His problem, in political terms, is that his constituency across the nation is narrowing. Only if he can reinject energy into what remains of the Centre can he hope to be re-elected to the Élysée in 2022. Otherwise, he looks doomed.
It has long been theorised that the Far Right and the Far Left, if sufficiently extended, must meet somewhere (if not in the middle), and it is certainly the case that in France, the blue-collar vote can swing both ways. While the striking public sector workers turn primarily to the unions for leadership, in political terms it is the anti-immigrant Right and the pro-Putin Left (as much as the Socialists) who stand to profit at the ballot box.
But all is not lost. Not if you have an ego like the President of France. If the opinion polls are to be believed, there remain millions of Frenchmen and women out there, in every city, town and hamlet, who, from behind their curtains, accept the necessity for reform and remain persuadable that Macron is the only leader with the chutzpah to get it done.
Elections tend to bring all such matters to a head. My guess, if Macron survives the municipals, is that Le Pen will once again come second in 2022, just beating out whoever the centre-right Républicains choose as their figurehead and both the Socialists and Mélenchon. In that event, Macron would go into the second round as the narrow favourite, either to come a cropper or, more likely, to secure victory through the clenched teeth of the silent majority.
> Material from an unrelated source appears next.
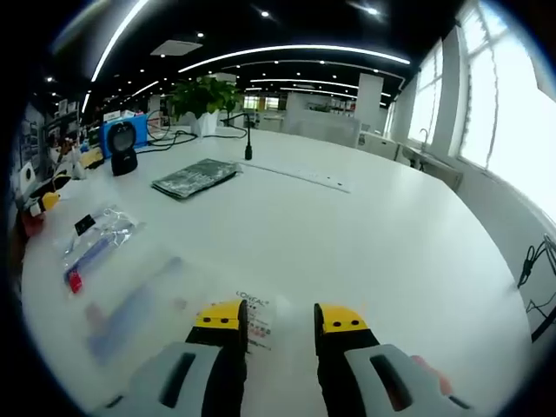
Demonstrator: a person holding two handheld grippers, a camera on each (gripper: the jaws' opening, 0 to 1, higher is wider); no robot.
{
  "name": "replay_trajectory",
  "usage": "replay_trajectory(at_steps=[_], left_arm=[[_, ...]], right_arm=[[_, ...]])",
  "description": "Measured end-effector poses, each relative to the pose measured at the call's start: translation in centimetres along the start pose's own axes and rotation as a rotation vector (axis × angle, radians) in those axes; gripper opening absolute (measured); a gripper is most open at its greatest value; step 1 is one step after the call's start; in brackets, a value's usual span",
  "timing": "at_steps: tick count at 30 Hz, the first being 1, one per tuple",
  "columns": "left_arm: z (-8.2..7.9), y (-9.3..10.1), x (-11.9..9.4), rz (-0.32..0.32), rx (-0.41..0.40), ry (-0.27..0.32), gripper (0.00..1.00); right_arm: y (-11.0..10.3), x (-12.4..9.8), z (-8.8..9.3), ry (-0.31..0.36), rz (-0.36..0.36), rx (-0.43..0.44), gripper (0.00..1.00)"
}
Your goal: Clip sheet goods on table flip sheet goods clip sheet goods scan sheet goods put sheet goods back to table
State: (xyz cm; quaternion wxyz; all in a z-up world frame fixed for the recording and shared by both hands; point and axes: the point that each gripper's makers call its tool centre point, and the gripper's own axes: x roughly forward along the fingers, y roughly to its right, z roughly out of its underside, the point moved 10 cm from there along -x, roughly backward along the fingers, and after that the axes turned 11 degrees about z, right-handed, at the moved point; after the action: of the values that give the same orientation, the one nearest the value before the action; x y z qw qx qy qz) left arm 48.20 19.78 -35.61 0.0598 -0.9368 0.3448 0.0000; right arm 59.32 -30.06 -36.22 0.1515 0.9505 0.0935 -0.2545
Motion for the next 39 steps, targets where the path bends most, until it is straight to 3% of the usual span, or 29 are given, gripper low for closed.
replay_trajectory(at_steps=[11, 15, 17, 22, 26, 28, 31, 36, 39], left_arm=[[0.0, 0.1, 0.0, 0.005, 0.0, 0.0, 0.34], [-0.1, 0.1, 0.0, 0.008, 0.001, 0.0, 0.34], [-0.1, 0.1, 0.0, 0.008, 0.0, 0.002, 0.34], [-0.1, 0.2, 0.0, 0.01, 0.0, 0.004, 0.34], [-0.1, 0.2, 0.0, 0.013, 0.002, 0.001, 0.34], [-0.1, 0.2, 0.0, 0.014, 0.0, 0.0, 0.34], [-0.1, 0.3, 0.1, 0.014, 0.002, -0.002, 0.34], [0.0, 0.2, 0.0, 0.013, 0.002, -0.004, 0.34], [0.0, 0.2, 0.0, 0.015, 0.003, -0.005, 0.34]], right_arm=[[0.1, 0.2, 0.1, -0.075, -0.061, 0.105, 0.17], [0.1, 0.2, 0.0, -0.087, -0.047, 0.093, 0.13], [0.0, 0.0, -0.1, -0.109, -0.045, 0.064, 0.0], [-0.1, 0.0, -0.1, -0.106, -0.039, 0.032, 0.0], [0.1, 0.2, -0.6, -0.068, -0.069, 0.051, 0.23], [-0.1, 0.2, -0.7, -0.064, -0.085, 0.055, 0.29], [-0.2, 0.6, -0.5, -0.084, -0.071, 0.014, 0.29], [0.3, 0.9, -0.7, -0.07, -0.056, 0.028, 0.3], [0.2, 1.0, -0.3, -0.095, -0.07, 0.075, 0.27]])
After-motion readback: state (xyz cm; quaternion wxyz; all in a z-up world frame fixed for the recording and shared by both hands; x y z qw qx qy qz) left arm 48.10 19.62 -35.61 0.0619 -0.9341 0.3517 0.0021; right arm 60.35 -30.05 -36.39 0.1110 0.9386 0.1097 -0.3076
Everything, as ever, depends on how he gets through the next 12 months. If he outlasts the public sector protesters and gets 70 per cent of his pension reforms through the National Assembly, he can then turn his attention to Brussels and the EU, which is crying out for leadership in the vacuum created by Angela Merkel’s long goodbye.
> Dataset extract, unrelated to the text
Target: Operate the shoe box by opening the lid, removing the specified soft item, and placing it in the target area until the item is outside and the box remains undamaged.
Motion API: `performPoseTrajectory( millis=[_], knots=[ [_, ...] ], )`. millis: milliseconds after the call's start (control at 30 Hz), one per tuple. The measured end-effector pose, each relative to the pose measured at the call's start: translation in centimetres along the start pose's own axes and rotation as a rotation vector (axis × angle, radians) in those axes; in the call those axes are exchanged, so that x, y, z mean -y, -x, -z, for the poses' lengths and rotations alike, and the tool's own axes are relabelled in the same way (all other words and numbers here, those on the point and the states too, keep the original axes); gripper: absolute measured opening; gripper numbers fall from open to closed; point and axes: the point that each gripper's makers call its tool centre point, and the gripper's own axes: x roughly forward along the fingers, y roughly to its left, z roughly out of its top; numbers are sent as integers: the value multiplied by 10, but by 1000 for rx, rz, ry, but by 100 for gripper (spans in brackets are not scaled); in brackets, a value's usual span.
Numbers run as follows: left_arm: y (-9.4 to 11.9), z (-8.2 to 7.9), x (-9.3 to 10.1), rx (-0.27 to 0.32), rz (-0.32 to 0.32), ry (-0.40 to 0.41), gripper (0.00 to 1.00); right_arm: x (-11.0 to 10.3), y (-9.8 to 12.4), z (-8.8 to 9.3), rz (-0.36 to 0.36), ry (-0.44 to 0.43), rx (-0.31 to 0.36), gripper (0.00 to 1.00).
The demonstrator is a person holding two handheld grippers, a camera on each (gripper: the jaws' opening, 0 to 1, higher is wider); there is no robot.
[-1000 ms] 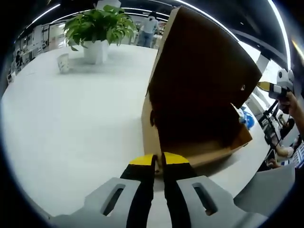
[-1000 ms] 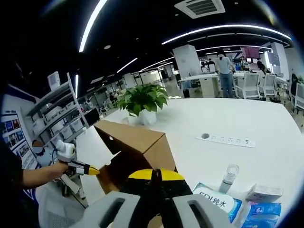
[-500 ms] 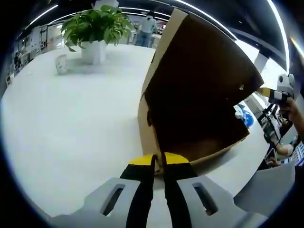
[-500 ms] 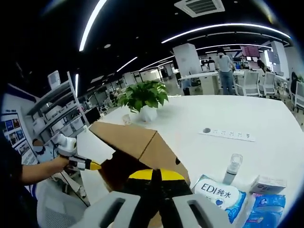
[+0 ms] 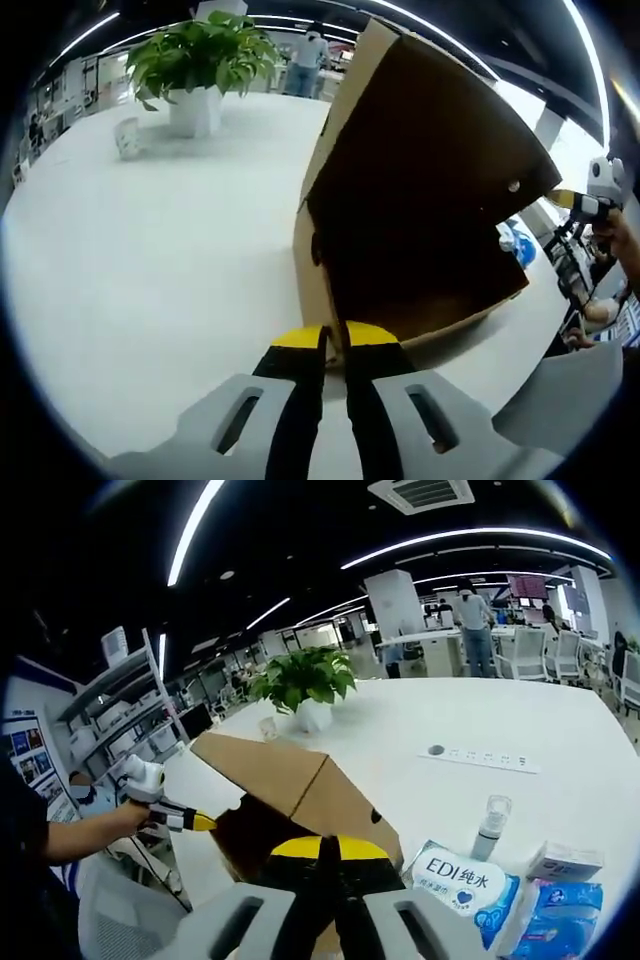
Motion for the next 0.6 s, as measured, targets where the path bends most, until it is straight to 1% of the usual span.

Macron has an agenda for Europe that is at least as far-reaching as his domestic programme. He wants closer cooperation in every sphere, from taxation, through compliance by the Visegrad states all the way to defence and security. But he can’t hope to achieve his goals unless Germany joins the fight, and thus far there is little sign of that. This week, Merkel’s heir-apparent, Annegret Kramp-Karrenbauer, dropped out of the race to succeed her as Chancellor, and with the Far-Right, anti-immigrant AfD knocking at the door it is hard to identify anyone in either the CDU or the SPD willing to join Macron in the stressful work of rebuilding (or electrifying) the Franco-German motor.
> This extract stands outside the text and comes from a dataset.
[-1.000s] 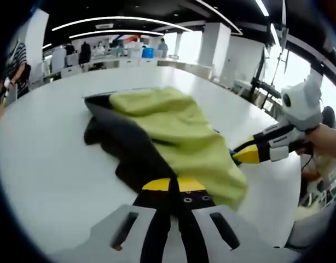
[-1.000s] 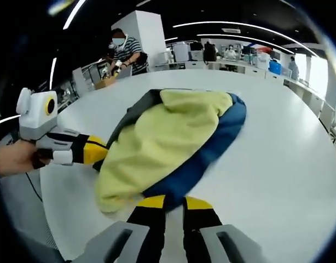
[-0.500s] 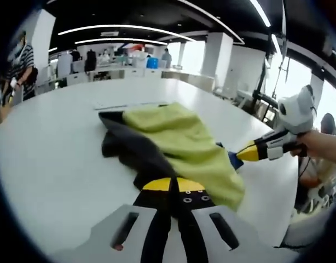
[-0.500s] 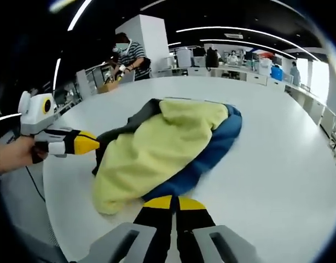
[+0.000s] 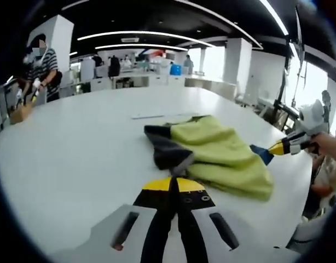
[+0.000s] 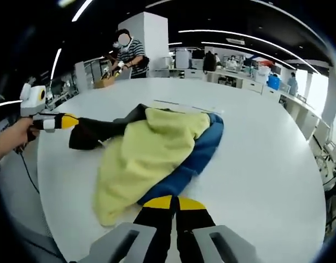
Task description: Fold the garment on the visible template until the final outline fits inside the template.
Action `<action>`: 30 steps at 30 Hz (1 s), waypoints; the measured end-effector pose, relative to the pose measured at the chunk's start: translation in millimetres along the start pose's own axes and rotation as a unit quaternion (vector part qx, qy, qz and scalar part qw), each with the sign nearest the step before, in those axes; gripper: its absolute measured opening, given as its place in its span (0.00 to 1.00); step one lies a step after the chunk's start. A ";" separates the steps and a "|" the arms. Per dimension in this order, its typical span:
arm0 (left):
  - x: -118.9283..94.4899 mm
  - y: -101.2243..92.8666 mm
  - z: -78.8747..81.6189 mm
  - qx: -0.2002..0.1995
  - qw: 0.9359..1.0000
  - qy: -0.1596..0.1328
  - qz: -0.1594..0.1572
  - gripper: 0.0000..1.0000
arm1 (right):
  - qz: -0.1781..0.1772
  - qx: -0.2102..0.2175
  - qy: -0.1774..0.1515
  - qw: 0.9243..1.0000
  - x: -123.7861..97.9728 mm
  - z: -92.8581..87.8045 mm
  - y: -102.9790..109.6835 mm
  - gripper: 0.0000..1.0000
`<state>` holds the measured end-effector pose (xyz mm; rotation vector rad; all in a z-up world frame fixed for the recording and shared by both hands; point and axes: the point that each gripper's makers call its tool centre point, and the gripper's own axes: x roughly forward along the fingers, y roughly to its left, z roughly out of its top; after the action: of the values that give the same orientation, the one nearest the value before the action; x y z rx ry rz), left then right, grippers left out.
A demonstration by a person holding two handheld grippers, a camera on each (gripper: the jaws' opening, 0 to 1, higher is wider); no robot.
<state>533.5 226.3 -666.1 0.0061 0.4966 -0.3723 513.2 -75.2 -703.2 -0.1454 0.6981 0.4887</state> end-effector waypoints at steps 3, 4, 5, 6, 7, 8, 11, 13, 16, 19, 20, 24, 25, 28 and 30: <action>-2.9 17.7 -1.5 0.002 1.000 0.005 0.021 0.00 | 0.001 0.007 0.005 1.000 -2.3 -1.3 -3.6 0.00; -3.8 22.2 -1.5 0.002 1.000 0.004 0.029 0.00 | 0.000 0.007 0.007 1.000 -3.0 -1.9 -5.5 0.00; -4.4 27.2 -2.0 0.003 0.999 0.006 0.035 0.00 | 0.000 0.008 0.008 1.000 -3.6 -2.2 -6.7 0.00; -5.3 30.9 -3.0 0.000 0.999 0.009 0.041 0.00 | -0.001 0.009 0.009 1.000 -4.2 -2.4 -7.9 0.00; -5.5 37.0 -3.2 -0.003 0.999 0.008 0.048 0.00 | -0.001 0.013 0.011 1.000 -5.3 -2.4 -9.8 0.00; -5.6 44.4 -4.4 -0.005 0.998 0.011 0.058 0.00 | -0.002 0.018 0.010 1.000 -6.0 -2.1 -11.5 0.00; -6.3 62.3 -7.4 -0.012 0.996 0.018 0.084 0.00 | -0.006 0.032 0.009 0.999 -7.8 -1.6 -18.6 0.00; -5.8 74.5 -10.5 -0.015 0.994 0.025 0.101 0.00 | -0.008 0.035 0.009 0.999 -8.2 -2.5 -21.5 0.00; -4.8 88.7 -15.9 -0.026 0.992 0.034 0.116 0.00 | -0.010 0.036 0.013 0.999 -8.7 -4.7 -22.8 0.00; -4.5 102.8 -22.8 -0.026 0.990 0.046 0.133 0.00 | -0.012 0.040 0.013 0.999 -9.5 -5.6 -25.1 0.00; -4.4 106.5 -24.8 -0.022 0.989 0.051 0.138 0.00 | -0.014 0.041 0.013 0.999 -10.0 -5.9 -26.5 0.00; -4.0 118.7 -31.5 -0.014 0.986 0.072 0.149 0.00 | -0.019 0.042 0.014 0.999 -11.3 -6.4 -31.5 0.00; -3.7 122.4 -32.0 -0.010 0.986 0.074 0.152 0.00 | -0.022 0.042 0.014 0.999 -11.9 -6.4 -34.1 0.00; -4.3 133.3 -33.5 -0.004 0.982 0.080 0.168 0.00 | -0.029 0.044 0.016 0.998 -14.0 -7.2 -40.8 0.00; -3.3 139.1 -34.1 -0.006 0.982 0.082 0.172 0.00 | -0.032 0.048 0.016 0.998 -14.7 -7.3 -44.9 0.00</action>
<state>563.7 360.4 -706.3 0.1113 0.6486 -0.0285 520.7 -122.3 -700.6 -0.0857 0.7439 0.3915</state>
So could it all go hideously wrong for the one-time Jupiter President? Of course. Throughout Europe, and much of the wider world, the centre is giving way to populism on the one side and climate activism on the other. Amid the chaos, Macron’s best hope is to present himself as the only one with a plan. Le Pen is old hat – a two-time loser; the Centre, as of now, lacks focus; Mélenchon is no more than a stick with which to beat the Establishment; and the Socialists – whose headquarters recently moved from the Left Bank to the Parisian equivalent of Croydon – have a lot of work to do before returning centre-stage.
But such is the stuff of politics. Le Pen could end up like an old iPhone, with outdated software and a run-down battery. Anne Hidalgo, for the Centre-Left, or A N Autre, from the Centre-Right, or even a Green Saviour backed by social media, could emerge from the thickets as surprise contenders in 2022. But a lot of water will flow under the bridges of Paris before anything – or anyone – becomes even remotely certain.